Son sort semble donc scellé, quand l’énergie du désespoir lui donne la force de s’échapper. Aux abois, il se glisse par une bouche d’égout entrouverte et se retrouve en un instant « hors du monde ». Là, sous terre, il survit de rapines en perçant les murs de caves et de sous-sols qui, comme autant de périscopes pointant sur le monde, lui ouvrent par la même occasion de subreptices échappées sur la vie privée des hommes. Viendra pour lui le moment de regagner la surface, impatient de partager sa nouvelle compréhension des égarements humains. Sauf qu’entre-temps, les vrais coupables du meurtre auront été identifiés et que ce fou intempestivement ressurgi pour débattre de sa culpabilité deviendra cette fois, toujours pour son malheur, un chien dans un jeu de quilles…

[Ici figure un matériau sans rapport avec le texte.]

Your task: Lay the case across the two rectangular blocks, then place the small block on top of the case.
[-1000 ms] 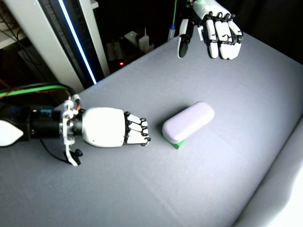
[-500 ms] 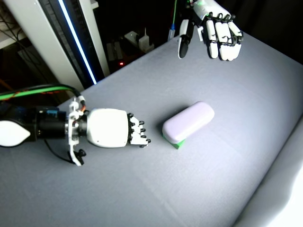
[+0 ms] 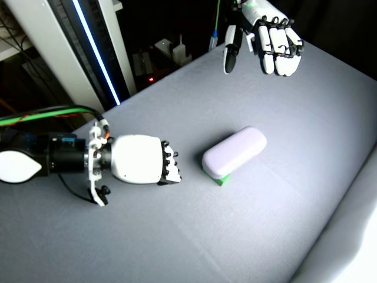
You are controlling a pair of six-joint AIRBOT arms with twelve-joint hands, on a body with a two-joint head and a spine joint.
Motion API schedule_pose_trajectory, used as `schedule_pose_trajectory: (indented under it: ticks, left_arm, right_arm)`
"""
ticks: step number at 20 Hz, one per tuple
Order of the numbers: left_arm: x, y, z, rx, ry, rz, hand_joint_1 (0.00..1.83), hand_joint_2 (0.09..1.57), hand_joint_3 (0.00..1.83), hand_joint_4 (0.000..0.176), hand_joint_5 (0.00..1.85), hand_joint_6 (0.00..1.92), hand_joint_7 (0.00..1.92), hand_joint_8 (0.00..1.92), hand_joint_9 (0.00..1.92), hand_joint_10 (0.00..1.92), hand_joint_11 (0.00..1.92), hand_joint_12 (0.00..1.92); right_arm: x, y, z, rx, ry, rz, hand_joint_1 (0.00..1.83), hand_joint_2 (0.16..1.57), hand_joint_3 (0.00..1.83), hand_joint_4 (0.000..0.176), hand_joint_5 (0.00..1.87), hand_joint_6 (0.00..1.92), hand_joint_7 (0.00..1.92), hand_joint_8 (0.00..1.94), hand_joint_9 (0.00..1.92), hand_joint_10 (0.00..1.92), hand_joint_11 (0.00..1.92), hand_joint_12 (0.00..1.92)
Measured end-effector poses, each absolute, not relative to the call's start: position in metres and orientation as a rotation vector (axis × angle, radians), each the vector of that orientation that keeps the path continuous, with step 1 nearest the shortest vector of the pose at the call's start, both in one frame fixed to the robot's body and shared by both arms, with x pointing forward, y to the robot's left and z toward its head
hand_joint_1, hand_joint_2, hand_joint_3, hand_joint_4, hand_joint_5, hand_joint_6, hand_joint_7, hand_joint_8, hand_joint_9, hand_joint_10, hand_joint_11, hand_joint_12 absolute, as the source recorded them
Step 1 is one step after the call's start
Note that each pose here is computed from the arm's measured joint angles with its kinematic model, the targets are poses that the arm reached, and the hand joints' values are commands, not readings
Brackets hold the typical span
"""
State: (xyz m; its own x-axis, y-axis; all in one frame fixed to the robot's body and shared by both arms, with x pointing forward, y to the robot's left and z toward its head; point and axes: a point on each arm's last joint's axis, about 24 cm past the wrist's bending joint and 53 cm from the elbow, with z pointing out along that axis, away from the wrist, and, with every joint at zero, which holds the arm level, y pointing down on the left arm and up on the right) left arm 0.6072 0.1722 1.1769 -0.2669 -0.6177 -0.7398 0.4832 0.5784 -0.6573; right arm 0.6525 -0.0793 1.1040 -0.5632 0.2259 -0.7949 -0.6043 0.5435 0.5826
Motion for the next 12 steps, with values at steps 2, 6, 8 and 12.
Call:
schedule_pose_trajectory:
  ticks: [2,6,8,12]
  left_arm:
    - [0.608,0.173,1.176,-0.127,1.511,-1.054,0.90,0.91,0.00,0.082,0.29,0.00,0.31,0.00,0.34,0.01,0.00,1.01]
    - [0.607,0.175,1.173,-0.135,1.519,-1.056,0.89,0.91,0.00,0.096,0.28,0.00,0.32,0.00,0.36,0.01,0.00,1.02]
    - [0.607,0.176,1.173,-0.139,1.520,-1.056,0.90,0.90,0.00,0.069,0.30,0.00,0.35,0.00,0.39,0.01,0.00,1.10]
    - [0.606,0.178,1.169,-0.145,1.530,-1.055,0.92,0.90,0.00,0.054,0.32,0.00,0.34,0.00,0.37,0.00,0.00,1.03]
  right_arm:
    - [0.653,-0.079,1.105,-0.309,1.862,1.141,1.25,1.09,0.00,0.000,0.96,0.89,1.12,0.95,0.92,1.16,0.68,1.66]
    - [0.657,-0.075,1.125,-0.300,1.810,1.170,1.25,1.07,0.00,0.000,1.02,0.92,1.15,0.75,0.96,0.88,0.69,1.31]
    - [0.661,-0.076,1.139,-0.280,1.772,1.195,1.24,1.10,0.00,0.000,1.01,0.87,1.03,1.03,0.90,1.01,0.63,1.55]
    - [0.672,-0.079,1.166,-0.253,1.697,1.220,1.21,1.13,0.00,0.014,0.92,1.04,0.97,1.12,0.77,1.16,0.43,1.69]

Le récit présente clairement deux faces. Il y a d’abord, côté pile, le réalisme à couper le souffle d’une peinture du racisme et des violences policières qui n’a rien perdu de son actualité, preuve en est l’affaire George Floyd en 2020. Puis, côté face, en même temps que le protagoniste se retrouve à errer dans un envers du monde en jouant les passe-murailles, l’allégorie prend le dessus. Dans ce qui se manifeste comme une folie croissante, en réalité une aliénation causée par la totale incommunicabilité entre Fred Daniels et le monde et par le sentiment de culpabilité en résultant, s’incarne le malaise d’une population noire américaine obligée de faire son chemin, comme elle peut et non sans dommages, dans une société qui ne la reconnaît pas et où elle ne peut donc non plus se reconnaître.

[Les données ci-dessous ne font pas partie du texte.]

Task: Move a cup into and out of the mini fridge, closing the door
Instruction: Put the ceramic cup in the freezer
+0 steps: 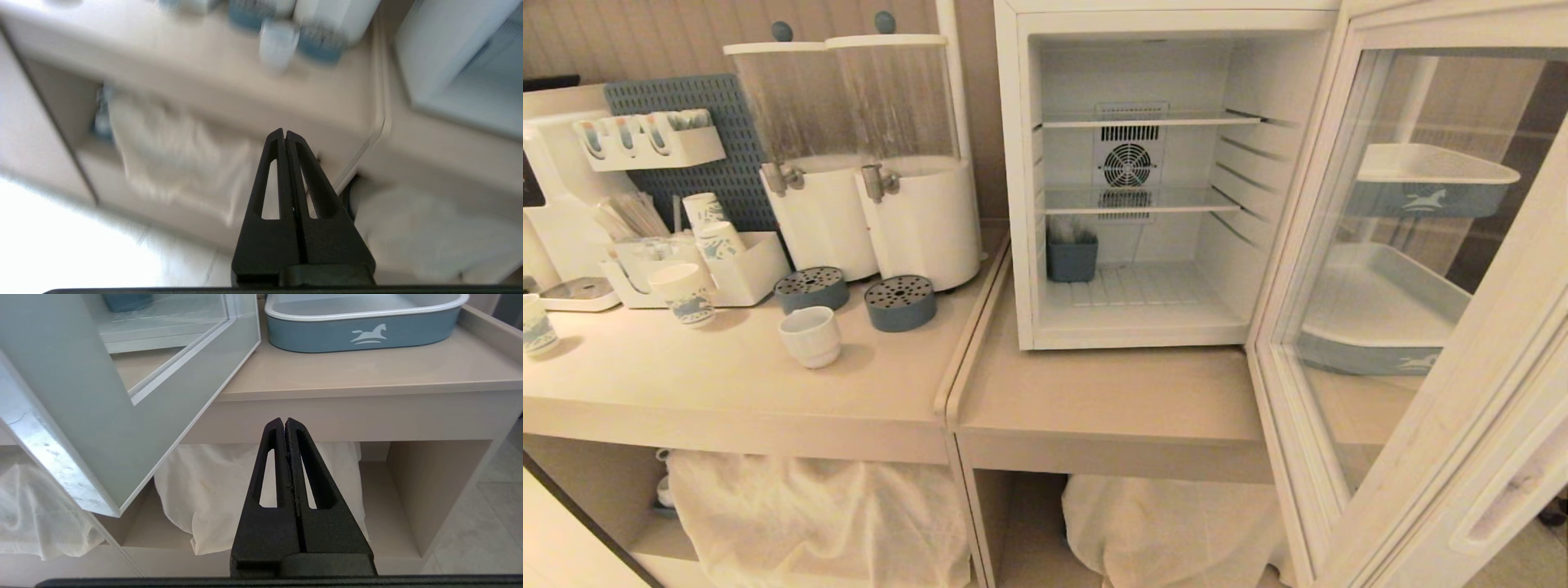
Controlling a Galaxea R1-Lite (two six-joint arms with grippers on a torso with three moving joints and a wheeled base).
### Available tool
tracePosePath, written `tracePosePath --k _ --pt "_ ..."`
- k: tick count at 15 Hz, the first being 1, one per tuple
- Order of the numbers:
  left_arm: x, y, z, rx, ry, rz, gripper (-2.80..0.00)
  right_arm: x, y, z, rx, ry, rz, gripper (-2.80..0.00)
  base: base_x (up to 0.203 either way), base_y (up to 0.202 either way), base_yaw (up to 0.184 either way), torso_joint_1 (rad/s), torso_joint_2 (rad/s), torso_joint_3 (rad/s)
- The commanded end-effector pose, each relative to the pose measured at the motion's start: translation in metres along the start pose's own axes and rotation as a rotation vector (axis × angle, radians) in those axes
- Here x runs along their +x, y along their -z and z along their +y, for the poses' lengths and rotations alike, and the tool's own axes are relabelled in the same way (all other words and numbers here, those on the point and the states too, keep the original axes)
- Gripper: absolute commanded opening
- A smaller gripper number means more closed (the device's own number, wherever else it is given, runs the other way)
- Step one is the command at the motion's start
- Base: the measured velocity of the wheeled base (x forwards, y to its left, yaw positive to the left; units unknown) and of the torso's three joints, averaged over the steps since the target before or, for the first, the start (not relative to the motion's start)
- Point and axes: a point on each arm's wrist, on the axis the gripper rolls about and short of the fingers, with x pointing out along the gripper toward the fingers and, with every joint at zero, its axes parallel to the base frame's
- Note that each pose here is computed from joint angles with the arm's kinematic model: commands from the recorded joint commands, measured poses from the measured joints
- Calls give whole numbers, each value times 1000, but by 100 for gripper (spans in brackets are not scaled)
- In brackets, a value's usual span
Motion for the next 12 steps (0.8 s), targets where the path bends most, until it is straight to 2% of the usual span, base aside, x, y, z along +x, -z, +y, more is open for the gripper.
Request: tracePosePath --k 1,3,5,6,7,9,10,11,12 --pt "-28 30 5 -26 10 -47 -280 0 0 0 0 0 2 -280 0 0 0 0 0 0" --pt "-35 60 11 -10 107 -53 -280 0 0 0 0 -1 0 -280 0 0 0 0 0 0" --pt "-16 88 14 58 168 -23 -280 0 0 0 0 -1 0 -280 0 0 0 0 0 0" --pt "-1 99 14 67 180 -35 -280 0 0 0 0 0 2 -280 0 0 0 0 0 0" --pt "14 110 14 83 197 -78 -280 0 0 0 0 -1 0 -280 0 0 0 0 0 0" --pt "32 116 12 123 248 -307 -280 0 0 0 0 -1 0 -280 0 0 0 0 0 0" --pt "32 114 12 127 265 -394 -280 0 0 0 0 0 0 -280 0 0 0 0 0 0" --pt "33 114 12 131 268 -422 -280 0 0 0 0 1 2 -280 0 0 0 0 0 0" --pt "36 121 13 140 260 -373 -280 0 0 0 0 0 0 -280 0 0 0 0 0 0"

L’auteur s’en explique dans le complément à cette édition, intitulé Souvenirs de ma grand-mère. Il y revient sur l’extrême religiosité de cette dernière, façon pour elle de rendre vivable un monde qui ne l’était pas en s’en extrayant par la création d’une bulle artificielle. Elle aussi vivait attachée au monde, mais hors du monde, dans une dimension parallèle devenue nécessaire à sa santé mentale, puisque, Noire, les codes dominants des Blancs la renvoyait à une étrangeté troublante et dépersonnalisante. Dans ce roman, Richard Wright indique avoir voulu « mettre un homme hors de la vie tout en le maintenant dans la vie, exactement comme [s]a grand-mère. » Brodant alors librement autour de ce thème constitutif, comme la musique de jazz inventée par les Afro-Américains enroule ses improvisations autour de son rythme central, il conclut avoir écrit, avec ce livre, « un morceau de jazz en prose. »
Rares sont les romans à vous emporter dans une telle intensité narrative. Ce cri de révolte aura mis plus de huit décennies avant de pouvoir enfin retentir intact et, force est de le constater, toujours terriblement d’actualité. C’est aussi une œuvre d’une grande qualité littéraire et artistique, dont la genèse expliquée par l’auteur permet d'en comprendre l’importance toute personnelle. Coup de coeur.